Aim of the exercise = The records are given next. Repeat each one exactly.

=== Provided data ===

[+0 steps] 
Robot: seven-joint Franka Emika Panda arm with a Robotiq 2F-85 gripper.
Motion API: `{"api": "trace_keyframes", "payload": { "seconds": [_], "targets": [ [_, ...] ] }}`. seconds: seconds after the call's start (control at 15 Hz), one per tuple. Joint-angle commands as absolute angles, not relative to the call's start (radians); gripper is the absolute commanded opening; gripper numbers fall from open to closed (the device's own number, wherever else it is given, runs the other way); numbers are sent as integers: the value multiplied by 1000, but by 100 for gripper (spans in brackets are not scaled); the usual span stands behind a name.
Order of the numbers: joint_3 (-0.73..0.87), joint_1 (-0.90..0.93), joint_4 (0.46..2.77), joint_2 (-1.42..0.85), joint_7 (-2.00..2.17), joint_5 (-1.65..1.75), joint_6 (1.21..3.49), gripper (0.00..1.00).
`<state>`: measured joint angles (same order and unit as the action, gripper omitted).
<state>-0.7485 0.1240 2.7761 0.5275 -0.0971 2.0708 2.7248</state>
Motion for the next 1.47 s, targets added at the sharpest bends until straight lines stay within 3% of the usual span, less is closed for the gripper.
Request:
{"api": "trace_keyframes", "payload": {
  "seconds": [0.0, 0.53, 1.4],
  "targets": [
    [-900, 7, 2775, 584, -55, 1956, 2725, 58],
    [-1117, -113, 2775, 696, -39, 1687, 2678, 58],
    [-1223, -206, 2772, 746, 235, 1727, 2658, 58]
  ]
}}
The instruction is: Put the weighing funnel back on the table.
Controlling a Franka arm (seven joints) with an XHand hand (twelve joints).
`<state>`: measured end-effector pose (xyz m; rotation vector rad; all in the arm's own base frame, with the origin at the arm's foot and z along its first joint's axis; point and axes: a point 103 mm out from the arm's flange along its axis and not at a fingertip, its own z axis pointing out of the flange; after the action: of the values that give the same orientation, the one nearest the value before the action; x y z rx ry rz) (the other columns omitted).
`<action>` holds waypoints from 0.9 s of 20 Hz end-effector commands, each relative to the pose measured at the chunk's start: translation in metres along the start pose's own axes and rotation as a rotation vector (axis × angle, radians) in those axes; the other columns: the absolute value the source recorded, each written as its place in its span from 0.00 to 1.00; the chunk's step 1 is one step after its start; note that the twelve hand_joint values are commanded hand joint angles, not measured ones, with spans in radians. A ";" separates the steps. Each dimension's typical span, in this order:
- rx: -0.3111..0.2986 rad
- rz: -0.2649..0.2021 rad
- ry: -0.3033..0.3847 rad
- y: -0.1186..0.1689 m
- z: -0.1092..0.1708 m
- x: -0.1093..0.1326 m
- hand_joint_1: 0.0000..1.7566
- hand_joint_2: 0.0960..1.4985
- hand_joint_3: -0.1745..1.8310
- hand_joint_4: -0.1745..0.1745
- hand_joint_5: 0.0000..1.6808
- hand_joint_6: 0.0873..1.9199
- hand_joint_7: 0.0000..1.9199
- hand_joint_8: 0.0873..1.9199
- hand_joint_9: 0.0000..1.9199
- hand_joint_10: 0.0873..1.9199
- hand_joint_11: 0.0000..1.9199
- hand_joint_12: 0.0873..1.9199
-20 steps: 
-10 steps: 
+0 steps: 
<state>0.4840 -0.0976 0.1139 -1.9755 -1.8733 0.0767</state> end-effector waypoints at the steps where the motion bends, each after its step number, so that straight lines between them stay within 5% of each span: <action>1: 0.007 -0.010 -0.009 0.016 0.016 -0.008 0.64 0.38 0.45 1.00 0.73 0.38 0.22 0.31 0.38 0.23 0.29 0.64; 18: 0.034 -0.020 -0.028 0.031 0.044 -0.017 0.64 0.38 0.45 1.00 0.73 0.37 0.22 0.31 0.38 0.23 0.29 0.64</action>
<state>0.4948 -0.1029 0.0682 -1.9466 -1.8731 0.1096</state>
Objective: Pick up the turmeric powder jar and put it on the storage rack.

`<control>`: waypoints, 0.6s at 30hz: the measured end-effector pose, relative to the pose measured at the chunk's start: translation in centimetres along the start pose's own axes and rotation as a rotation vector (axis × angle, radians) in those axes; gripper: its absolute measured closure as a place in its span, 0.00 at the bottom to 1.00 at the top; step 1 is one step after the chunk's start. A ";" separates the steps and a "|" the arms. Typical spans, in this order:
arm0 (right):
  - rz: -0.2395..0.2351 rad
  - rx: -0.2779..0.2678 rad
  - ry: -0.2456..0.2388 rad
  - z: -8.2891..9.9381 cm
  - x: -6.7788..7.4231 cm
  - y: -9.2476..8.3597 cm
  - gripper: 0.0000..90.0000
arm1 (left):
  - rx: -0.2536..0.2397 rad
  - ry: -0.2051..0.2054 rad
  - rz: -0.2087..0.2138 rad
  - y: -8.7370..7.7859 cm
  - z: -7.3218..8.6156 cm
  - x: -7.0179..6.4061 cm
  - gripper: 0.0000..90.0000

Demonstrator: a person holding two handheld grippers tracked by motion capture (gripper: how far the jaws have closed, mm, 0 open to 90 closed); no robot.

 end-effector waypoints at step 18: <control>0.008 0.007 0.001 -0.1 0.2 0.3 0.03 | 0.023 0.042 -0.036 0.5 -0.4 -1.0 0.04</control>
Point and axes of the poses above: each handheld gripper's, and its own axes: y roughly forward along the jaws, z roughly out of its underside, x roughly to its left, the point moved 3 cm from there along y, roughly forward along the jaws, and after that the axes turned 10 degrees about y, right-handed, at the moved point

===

Result below =
[+0 steps] 
Robot: seven-joint Franka Emika Panda arm with a Robotiq 2F-85 gripper.
Motion API: `{"api": "trace_keyframes", "payload": { "seconds": [_], "targets": [ [_, ...] ] }}`. seconds: seconds after the call's start (control at 15 Hz), one per tuple. Joint-angle commands as absolute angles, not relative to the call's start (radians); gripper is the absolute commanded opening; gripper numbers fall from open to closed (the device's own number, wherever else it is given, runs the other way); numbers are sent as integers: the value multiplied by 1000, but by 100 for gripper (spans in brackets are not scaled); the usual span stands behind a name.
Order of the numbers: joint_3 (-0.73..0.87), joint_1 (-0.90..0.93), joint_4 (0.46..2.77), joint_2 (-1.42..0.85), joint_7 (-2.00..2.17), joint_5 (-1.65..1.75), joint_6 (1.21..3.49), gripper (0.00..1.00).
`<state>`: measured joint angles (same order and unit as the action, gripper omitted).
<state>-0.7485 0.1240 2.7761 0.5275 -0.0971 2.0708 2.7248</state>
Motion for the next 1.47 s, targets added at the sharpest bends until straight lines stay within 3% of the usual span, less is closed for the gripper.
Request:
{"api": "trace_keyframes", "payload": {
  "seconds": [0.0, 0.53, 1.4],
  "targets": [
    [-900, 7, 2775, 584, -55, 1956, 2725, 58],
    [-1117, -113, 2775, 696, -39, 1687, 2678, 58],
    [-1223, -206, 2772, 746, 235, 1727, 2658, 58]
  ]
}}
The instruction is: Put the weighing funnel back on the table.
Controlling a Franka arm (seven joints) with an XHand hand (twelve joints).
`<state>`: measured end-effector pose (xyz m; rotation vector rad; all in the arm's own base frame, with the origin at the arm's foot and z along its first joint's axis; point and axes: a point 103 mm out from the arm's flange along its axis and not at a fingertip, its own z axis pointing out of the flange; after the action: of the values that give the same orientation, the one nearest the value before the action; x y z rx ry rz) (the other columns omitted).
`<action>` holds waypoints from 0.9 s of 20 Hz end-effector commands, each relative to the pose measured at the chunk's start: translation in metres along the start pose's own axes and rotation as a rotation vector (axis × angle, radians) in those axes; the other columns: the absolute value the source recorded, each written as its place in its span from 0.00 to 1.00; the chunk's step 1 is one step after its start; note that the twelve hand_joint values are commanded hand joint angles, not measured ones, with spans in radians. A ";" separates the steps. Each dimension's typical span, in this order:
- rx: -0.3111..0.2986 rad
- rz: -0.2649..0.2021 rad
- ry: -0.3033..0.3847 rad
- y: -0.1186..0.1689 m
- z: -0.1092..0.1708 m
- x: -0.1093..0.1326 m
- hand_joint_1: 0.0000..1.7566
- hand_joint_2: 0.0960..1.4985
- hand_joint_3: -0.1745..1.8310
- hand_joint_4: -0.1745..0.1745
- hand_joint_5: 0.0000..1.6808
- hand_joint_6: 0.0873..1.9199
- hand_joint_7: 0.0000..1.9199
- hand_joint_8: 0.0873..1.9199
- hand_joint_9: 0.0000..1.9199
- hand_joint_10: 0.0873..1.9199
- hand_joint_11: 0.0000..1.9199
- hand_joint_12: 0.0873..1.9199
-20 steps: 
-10 steps: 
+0 steps: 
<state>0.4840 -0.0976 0.1139 -1.9755 -1.8733 0.0767</state> end-effector waypoints at the steps where the motion bends, each after its step number, so that straight lines between them stay within 5% of each span: <action>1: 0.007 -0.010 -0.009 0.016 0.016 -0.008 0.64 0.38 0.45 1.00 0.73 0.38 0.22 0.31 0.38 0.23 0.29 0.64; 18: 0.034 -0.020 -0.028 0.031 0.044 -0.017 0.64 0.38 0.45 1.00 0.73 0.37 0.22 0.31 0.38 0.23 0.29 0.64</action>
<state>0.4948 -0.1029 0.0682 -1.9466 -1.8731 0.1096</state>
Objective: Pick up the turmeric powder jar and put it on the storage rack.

`<control>`: waypoints, 0.6s at 30hz: the measured end-effector pose, relative to the pose measured at the chunk's start: translation in centimetres along the start pose's own axes and rotation as a rotation vector (axis × angle, radians) in those axes; gripper: its absolute measured closure as a place in its span, 0.00 at the bottom to 1.00 at the top; step 1 is one step after the chunk's start. A ";" separates the steps and a "|" the arms. Typical spans, in this order:
arm0 (right):
  - rz: -0.2395..0.2351 rad
  - rx: -0.2779..0.2678 rad
  - ry: -0.2456..0.2388 rad
  - z: -8.2891..9.9381 cm
  - x: -6.7788..7.4231 cm
  - y: -9.2476..8.3597 cm
  - gripper: 0.0000..90.0000
arm1 (left):
  - rx: -0.2536..0.2397 rad
  - ry: -0.2051..0.2054 rad
  - rz: -0.2087..0.2138 rad
  - y: -8.7370..7.7859 cm
  - z: -7.3218..8.6156 cm
  - x: -7.0179..6.4061 cm
  - gripper: 0.0000..90.0000

Demonstrator: a person holding two handheld grippers tracked by motion capture (gripper: how far the jaws have closed, mm, 0 open to 90 closed); no robot.

 end-effector waypoints at step 18: <control>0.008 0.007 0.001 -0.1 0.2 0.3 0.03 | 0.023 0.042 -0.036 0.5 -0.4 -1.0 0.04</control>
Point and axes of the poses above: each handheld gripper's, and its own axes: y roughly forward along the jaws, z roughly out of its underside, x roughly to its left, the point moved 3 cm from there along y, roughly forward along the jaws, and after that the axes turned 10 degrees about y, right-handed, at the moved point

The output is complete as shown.